#### PROMPT:
Print nothing except the lines of the listing below from the line with "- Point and" to the line with "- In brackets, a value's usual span", each exactly as written, both ends included.

#### INFORMATION SUPPLIED:
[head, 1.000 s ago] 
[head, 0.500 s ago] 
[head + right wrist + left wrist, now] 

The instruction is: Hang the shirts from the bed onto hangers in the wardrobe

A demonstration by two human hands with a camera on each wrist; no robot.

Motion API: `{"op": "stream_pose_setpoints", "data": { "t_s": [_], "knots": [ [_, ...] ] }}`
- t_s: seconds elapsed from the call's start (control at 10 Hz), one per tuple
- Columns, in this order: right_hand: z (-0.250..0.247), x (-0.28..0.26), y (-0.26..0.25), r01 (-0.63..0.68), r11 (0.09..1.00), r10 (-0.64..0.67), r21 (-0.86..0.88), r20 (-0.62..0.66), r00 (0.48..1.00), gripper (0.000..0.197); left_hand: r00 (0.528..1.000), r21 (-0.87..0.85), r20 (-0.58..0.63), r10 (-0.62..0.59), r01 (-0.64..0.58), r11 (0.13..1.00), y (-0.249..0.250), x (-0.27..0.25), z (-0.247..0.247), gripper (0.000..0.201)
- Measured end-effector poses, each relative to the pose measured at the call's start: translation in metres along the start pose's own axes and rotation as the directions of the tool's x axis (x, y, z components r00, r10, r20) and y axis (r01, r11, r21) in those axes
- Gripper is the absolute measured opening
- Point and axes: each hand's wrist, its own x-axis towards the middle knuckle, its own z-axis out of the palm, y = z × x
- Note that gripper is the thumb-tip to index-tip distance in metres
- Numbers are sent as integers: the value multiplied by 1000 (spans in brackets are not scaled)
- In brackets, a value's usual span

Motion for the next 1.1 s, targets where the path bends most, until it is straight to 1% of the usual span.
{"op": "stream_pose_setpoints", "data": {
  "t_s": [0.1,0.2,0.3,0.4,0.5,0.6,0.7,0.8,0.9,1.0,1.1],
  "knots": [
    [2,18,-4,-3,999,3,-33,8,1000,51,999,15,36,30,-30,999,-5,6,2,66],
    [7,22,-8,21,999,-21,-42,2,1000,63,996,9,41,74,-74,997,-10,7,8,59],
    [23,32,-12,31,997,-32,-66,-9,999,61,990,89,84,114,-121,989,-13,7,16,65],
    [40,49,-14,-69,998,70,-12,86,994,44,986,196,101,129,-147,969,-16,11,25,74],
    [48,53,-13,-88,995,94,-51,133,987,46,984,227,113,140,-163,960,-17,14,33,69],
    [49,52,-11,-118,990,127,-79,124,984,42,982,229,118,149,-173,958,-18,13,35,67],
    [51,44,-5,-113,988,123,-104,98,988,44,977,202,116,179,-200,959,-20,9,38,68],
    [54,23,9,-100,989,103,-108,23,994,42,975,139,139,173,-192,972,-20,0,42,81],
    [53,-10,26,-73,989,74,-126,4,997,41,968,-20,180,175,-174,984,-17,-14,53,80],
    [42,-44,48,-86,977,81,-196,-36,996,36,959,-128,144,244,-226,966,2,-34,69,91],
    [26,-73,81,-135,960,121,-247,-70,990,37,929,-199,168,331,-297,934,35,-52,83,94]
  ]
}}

#### RESULT OF THE EXERCISE:
- Point and axes: each hand's wrist, its own x-axis towards the middle knuckle, its own z-axis out of the palm, y = z × x
- Note that gripper is the thumb-tip to index-tip distance in metres
- Numbers are sent as integers: the value multiplied by 1000 (spans in brackets are not scaled)
- In brackets, a value's usual span

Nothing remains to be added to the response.